A rare turn of phrase
The Legal Genealogist often joins the rest of the genealogical community in whining about legal Latin.
But the Romans are not the only ones we have to blame for obscure language in legal documents we come across.
And sometimes what we come across just leaves us shaking our heads.
A case in point comes from an opinion of the United States Supreme Court.
The case — Kungys v. United States1 — is an interesting case, all by itself. It involved an attempt by the government to denaturalize — take away the naturalized citizenship — of a man accused of participating in World War II atrocities and of lying in his initial papers seeking to come to the United States from Europe after the war.
The government advanced three reasons at the trial court level why this naturalized citizen, Juozas Kungys, should be stripped of his citizenship: first, his participation in the atrocities; second, that he had made false statements about when and where he was born, his wartime occupations, and wartime residence; and third, that he lack good moral character because of the lies.
There were all kinds of twists and turns in the case: the government failed to produce the kind of evidence the trial court could consider about the atrocity allegations; the trial court rejected the false statements claim because, it said, the kinds of false statements weren’t material, and since they weren’t material, they didn’t show bad moral character.
The Third Circuit Court of Appeals agreed with the trial court about the atrocity allegations, but disagreed on the question of whether the false statements were material.
So when the case got to the Supreme Court, the whole thing came down to one real point: what did the term “material” mean in this context?
And that’s where the oddball case in point came in.
The opinion in Kungys v. United States, authored for the majority by Justice Antonin Scalia, solemnly concluded that: “The term ‘material’ in (the immigration statute) is not a hapax legomenon.”

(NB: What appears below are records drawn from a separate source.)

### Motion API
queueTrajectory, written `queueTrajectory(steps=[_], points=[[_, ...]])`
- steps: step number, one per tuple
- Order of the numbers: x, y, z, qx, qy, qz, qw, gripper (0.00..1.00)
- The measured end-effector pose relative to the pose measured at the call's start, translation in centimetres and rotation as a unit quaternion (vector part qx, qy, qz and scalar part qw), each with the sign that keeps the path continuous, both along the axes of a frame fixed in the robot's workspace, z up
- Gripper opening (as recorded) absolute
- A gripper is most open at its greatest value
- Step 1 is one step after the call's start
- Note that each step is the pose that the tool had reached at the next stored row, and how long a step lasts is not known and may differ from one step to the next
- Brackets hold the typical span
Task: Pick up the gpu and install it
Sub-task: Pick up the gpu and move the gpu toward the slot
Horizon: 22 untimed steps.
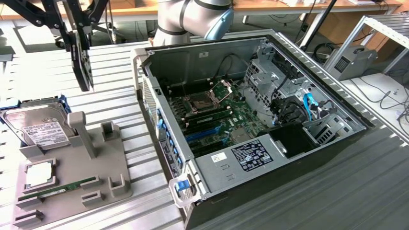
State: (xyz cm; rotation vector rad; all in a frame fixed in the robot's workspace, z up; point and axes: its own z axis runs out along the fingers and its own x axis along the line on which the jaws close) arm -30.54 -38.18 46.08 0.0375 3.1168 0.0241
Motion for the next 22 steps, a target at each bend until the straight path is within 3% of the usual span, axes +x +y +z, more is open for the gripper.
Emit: queueTrajectory(steps=[22], points=[[0.0,0.71,1.29,0.0000,-0.0001,0.000,1.0000,0.26]])
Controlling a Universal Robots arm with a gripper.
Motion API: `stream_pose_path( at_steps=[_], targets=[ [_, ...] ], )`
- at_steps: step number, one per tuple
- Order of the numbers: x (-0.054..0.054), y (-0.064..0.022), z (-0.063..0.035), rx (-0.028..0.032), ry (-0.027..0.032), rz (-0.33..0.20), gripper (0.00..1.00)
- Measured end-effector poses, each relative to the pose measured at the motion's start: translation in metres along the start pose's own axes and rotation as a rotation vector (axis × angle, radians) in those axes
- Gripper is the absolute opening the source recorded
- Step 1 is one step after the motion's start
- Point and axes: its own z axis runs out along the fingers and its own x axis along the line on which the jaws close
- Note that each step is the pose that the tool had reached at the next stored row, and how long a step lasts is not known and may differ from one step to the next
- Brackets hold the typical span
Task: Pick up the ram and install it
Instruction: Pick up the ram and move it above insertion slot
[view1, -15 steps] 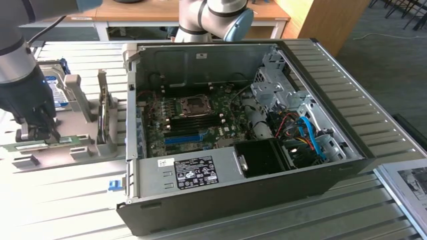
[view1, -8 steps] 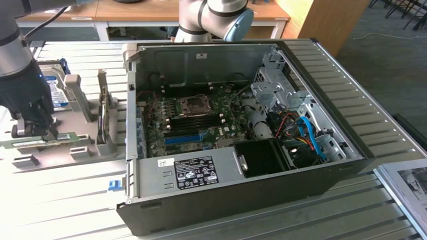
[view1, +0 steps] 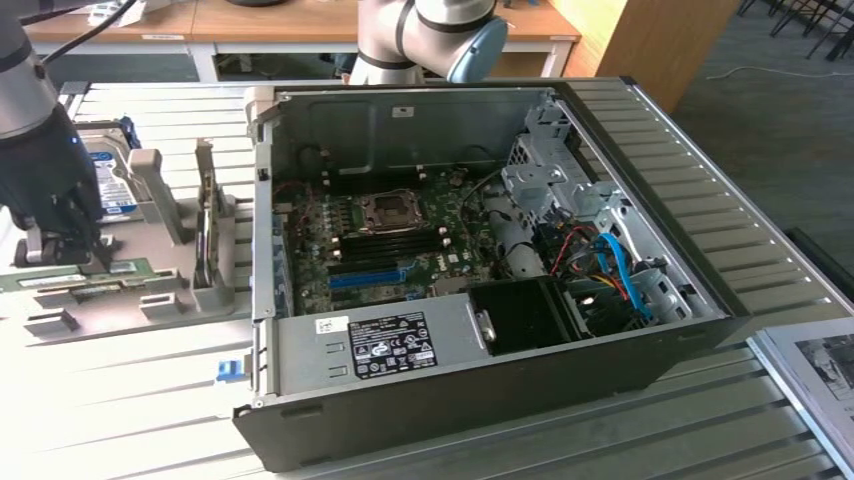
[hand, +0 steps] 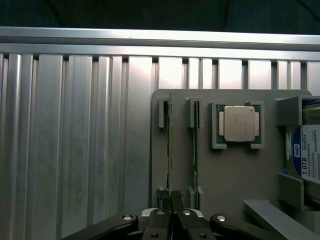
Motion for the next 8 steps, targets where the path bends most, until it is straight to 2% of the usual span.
stream_pose_path(
  at_steps=[8],
  targets=[
    [0.0, 0.0002, -0.0052, 0.0, 0.0, 0.0, 0.12]
  ],
)
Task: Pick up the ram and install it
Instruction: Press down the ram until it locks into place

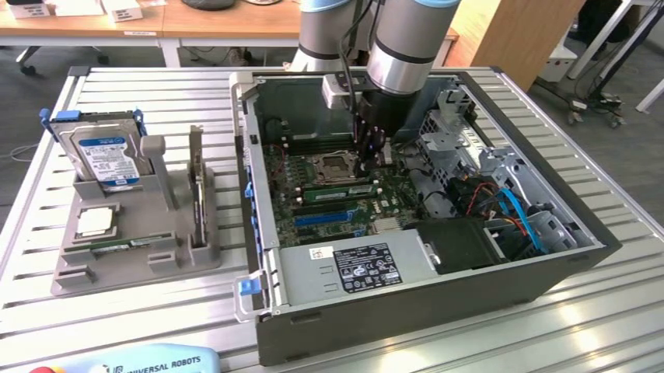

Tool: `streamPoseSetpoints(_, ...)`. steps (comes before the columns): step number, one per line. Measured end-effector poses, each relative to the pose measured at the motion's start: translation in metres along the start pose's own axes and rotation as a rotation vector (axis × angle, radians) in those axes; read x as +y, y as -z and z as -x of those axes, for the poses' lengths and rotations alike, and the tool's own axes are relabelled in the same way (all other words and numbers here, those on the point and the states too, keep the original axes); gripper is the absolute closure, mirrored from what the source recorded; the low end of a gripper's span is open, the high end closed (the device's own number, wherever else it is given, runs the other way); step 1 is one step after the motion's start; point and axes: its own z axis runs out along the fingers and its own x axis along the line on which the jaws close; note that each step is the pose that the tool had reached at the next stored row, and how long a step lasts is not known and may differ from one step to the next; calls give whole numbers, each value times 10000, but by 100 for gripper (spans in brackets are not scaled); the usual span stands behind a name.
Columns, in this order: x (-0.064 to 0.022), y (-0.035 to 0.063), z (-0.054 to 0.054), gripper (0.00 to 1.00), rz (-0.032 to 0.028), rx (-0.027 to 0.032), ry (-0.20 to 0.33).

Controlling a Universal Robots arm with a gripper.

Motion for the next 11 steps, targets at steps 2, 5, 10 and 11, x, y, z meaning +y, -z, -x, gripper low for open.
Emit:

What the heck is a “hapax legomenon”?2
I’ll tell you right now, don’t bother looking in the Latin-to-English dictionaries, because it isn’t a Latin-derived term. It’s Greek.
And don’t bother looking in the law dictionaries, either: the term isn’t there.
Np, you’re going to have to go to the regular dictionaries for this one, and there you’ll find that it’s a “word or form occurring only once in a document or corpus,”3 or a “term of which only one instance of use is recorded.”4
So what Justice Scalia was saying was that the word was used in many parts of the law, and had a generally known meaning that shouldn’t be monkeyed with in the context of the immigration laws.
He chose to do it with a term that nobody else was likely to understand without looking it up.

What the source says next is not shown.